> _EXERCISE_
Number of lines below with "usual": work it out and reply with that number only.

> _DATA TO EXAMINE_

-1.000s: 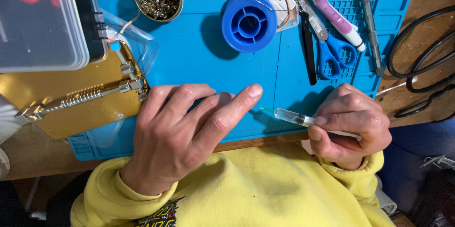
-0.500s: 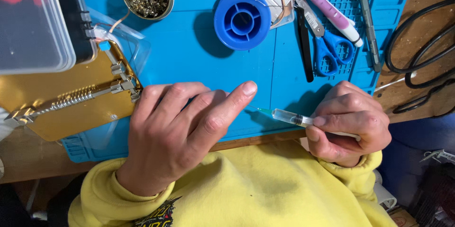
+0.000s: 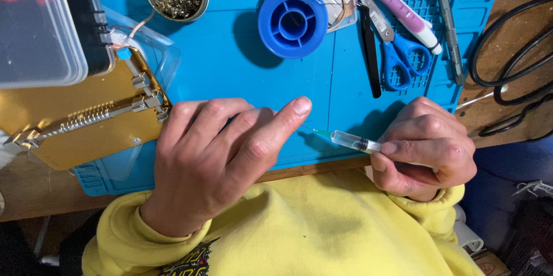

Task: The person uses a soldering iron to apply heat to a small green circuit board held in their left hand. After soldering, they use a syringe to apply a liquid to the board and then scrub the surface with a toothbrush. Finally, the person places the circuit board into a small transparent plastic case.

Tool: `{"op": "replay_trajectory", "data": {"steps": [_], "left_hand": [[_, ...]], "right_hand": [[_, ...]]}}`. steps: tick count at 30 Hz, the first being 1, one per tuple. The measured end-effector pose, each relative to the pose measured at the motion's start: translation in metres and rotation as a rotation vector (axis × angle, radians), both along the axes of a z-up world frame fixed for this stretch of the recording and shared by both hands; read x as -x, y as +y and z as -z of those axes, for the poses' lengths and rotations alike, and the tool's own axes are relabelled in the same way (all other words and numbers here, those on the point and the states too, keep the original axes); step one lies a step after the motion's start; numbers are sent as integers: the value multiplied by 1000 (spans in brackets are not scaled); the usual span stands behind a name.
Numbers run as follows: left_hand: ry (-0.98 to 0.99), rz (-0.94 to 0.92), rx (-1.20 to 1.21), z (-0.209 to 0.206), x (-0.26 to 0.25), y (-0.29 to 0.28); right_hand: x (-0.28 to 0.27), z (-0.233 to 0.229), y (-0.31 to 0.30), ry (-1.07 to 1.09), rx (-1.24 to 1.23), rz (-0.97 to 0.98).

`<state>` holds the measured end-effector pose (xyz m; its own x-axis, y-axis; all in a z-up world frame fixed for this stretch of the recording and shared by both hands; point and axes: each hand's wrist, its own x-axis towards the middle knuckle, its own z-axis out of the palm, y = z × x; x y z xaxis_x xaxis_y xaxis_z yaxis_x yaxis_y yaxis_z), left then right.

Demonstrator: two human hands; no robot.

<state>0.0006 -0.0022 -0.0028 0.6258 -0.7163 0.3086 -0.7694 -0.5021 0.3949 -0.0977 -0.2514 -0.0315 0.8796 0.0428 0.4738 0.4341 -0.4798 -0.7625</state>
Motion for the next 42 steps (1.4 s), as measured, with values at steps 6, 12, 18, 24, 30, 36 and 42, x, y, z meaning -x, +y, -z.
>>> {"op": "replay_trajectory", "data": {"steps": [6, 12, 18, 24, 30, 36, 42], "left_hand": [[-15, -13, -1, 2, 1, 0], [-24, -21, 17, 2, 2, -1], [-12, 21, 4, -1, 3, 2], [-17, 29, 23, -3, 8, 3], [-43, 20, 26, -5, 12, 5], [9, 5, 11, -11, 14, 5], [20, -1, 25, -9, 16, 10]], "right_hand": [[-3, -3, 2, -8, 25, -12], [5, 15, -6, -90, -116, 135], [4, -3, -1, 90, 183, 217], [-13, -36, 22, 170, 458, 211], [-17, -64, 18, 280, 778, 361], [-35, -68, 3, 246, 1150, 376], [-56, -63, 9, 215, 1253, 350]]}}
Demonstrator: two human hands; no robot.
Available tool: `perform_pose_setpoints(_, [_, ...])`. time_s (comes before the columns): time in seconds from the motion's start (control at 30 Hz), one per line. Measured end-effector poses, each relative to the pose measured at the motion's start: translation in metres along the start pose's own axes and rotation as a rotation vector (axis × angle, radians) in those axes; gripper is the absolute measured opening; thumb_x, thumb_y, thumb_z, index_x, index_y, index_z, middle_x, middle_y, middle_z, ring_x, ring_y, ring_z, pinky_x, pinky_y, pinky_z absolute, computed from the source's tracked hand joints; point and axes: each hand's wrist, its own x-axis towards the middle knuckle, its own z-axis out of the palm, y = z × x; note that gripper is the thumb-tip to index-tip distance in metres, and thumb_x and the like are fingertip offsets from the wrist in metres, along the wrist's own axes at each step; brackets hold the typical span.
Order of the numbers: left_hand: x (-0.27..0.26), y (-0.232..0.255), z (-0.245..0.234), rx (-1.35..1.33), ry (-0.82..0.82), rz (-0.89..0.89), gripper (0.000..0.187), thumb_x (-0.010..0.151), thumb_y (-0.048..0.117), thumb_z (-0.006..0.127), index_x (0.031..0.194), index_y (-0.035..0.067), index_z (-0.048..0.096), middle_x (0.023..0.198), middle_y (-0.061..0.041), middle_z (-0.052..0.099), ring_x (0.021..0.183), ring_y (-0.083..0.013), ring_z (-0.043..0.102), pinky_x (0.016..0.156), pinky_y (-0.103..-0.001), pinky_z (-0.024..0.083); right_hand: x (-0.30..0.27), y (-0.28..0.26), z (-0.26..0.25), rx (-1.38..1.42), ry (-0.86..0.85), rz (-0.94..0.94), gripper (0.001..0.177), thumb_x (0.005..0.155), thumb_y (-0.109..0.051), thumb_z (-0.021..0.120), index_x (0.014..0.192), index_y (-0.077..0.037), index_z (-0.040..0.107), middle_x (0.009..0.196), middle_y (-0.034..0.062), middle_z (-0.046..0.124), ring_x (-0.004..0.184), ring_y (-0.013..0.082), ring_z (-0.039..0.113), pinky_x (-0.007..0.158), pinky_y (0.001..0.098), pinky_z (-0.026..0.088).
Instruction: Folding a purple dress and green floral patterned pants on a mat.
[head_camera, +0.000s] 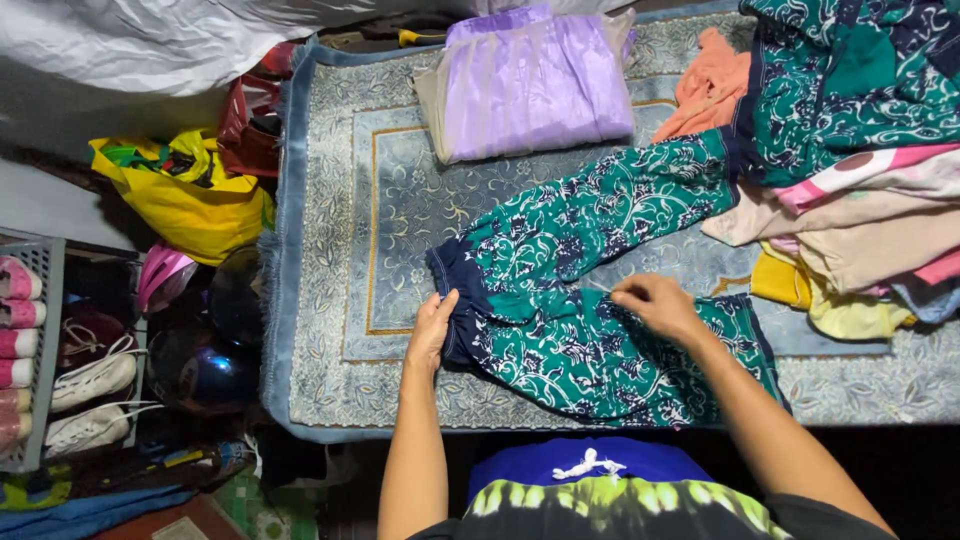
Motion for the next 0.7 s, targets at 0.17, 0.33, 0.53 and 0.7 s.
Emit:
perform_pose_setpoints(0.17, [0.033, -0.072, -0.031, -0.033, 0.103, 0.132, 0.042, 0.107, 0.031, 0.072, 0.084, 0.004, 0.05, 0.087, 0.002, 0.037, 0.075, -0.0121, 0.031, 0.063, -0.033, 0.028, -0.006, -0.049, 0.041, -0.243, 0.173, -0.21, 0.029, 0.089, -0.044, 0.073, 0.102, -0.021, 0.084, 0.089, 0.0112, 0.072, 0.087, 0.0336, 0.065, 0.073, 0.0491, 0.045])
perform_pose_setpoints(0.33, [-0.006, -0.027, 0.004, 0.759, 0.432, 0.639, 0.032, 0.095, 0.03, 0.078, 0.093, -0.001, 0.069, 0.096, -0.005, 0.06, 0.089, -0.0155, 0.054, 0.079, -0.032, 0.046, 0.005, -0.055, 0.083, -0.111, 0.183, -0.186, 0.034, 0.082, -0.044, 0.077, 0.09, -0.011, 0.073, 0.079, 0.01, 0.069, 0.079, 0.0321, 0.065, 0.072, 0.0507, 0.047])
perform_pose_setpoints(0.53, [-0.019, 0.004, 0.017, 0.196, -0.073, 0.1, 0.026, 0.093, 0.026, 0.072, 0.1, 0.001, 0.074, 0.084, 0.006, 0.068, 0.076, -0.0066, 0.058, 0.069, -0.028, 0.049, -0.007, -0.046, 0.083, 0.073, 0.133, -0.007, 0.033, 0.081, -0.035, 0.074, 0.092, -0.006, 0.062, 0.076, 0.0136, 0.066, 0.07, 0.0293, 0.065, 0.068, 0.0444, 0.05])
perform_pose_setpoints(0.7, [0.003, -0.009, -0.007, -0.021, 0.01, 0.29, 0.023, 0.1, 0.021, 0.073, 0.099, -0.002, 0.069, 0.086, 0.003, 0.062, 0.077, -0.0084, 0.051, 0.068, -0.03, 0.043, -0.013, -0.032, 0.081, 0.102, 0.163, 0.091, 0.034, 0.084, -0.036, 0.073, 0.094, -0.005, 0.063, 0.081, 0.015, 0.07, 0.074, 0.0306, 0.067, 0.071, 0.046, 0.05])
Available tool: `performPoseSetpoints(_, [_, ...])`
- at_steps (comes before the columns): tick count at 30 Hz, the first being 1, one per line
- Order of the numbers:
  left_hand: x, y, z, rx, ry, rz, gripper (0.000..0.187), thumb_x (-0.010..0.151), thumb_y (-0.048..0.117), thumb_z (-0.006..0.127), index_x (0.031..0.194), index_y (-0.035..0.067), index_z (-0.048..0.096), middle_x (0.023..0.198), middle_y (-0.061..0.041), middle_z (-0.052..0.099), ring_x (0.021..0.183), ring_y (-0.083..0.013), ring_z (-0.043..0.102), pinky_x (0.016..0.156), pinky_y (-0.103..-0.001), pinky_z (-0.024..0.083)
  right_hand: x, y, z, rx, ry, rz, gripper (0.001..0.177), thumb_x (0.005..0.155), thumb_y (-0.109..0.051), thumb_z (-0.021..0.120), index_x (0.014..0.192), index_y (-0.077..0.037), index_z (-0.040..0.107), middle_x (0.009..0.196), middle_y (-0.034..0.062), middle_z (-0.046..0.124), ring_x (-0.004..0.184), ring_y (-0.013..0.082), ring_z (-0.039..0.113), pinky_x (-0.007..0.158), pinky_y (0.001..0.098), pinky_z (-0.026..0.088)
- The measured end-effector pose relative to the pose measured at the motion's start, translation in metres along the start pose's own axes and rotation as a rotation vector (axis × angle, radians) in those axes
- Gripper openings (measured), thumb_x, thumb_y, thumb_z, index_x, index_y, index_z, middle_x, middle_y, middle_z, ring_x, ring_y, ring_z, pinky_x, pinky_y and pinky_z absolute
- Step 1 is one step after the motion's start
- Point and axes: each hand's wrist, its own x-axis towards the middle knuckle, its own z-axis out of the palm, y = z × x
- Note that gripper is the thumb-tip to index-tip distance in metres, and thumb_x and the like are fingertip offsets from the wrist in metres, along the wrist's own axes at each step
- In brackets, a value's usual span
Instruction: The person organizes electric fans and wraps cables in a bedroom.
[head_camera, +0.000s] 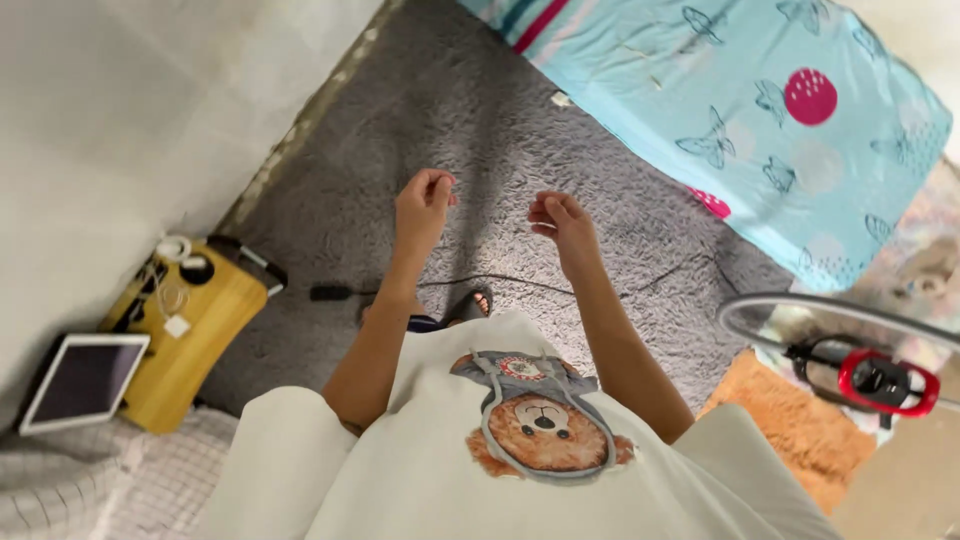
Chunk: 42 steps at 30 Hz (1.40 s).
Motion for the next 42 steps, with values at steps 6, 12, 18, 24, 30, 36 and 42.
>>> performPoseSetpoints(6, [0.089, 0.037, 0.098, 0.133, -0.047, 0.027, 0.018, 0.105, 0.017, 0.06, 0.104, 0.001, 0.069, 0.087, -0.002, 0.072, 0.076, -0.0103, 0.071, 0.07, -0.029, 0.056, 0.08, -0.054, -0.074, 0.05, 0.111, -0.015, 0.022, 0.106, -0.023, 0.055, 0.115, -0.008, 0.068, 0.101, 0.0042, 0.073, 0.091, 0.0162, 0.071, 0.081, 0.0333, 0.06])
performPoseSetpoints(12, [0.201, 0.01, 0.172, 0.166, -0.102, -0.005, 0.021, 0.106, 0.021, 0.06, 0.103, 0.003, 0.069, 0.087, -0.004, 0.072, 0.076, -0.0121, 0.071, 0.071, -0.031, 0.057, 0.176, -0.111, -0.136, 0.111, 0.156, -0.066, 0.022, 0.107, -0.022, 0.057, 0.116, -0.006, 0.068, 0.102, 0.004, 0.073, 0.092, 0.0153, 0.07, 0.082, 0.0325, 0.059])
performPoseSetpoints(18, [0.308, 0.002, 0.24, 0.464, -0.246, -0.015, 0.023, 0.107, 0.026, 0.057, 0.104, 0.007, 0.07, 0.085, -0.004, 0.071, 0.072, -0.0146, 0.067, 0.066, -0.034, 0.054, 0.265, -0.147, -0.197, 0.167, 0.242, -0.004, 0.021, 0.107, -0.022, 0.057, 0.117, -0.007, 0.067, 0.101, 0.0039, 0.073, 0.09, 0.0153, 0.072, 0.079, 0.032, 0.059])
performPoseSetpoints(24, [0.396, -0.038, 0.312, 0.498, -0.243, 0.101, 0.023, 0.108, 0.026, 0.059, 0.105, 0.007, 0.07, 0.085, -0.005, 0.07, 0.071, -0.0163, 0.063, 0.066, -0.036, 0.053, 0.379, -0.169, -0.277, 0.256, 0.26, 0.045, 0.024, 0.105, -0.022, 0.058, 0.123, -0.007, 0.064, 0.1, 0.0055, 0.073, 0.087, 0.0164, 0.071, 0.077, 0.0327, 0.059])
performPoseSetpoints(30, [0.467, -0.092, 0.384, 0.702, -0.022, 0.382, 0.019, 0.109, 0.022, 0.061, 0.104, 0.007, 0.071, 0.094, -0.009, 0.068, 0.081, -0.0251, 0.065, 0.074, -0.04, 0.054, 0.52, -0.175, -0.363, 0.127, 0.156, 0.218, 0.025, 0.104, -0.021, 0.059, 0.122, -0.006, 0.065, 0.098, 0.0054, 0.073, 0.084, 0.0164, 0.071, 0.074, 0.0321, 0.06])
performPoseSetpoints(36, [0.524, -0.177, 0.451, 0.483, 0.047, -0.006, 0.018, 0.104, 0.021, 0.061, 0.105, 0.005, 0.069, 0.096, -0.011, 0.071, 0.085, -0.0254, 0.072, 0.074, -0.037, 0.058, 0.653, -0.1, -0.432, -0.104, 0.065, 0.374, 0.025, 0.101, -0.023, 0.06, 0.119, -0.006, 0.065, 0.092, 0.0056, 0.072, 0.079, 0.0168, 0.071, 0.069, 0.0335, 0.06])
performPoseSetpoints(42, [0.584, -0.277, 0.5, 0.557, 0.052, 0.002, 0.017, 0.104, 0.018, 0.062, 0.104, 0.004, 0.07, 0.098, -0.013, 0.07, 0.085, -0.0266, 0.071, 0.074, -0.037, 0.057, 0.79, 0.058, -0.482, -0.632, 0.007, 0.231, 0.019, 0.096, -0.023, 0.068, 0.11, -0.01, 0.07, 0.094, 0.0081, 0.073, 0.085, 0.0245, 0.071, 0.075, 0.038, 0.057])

> _SOLUTION FOR THIS EXERCISE_
2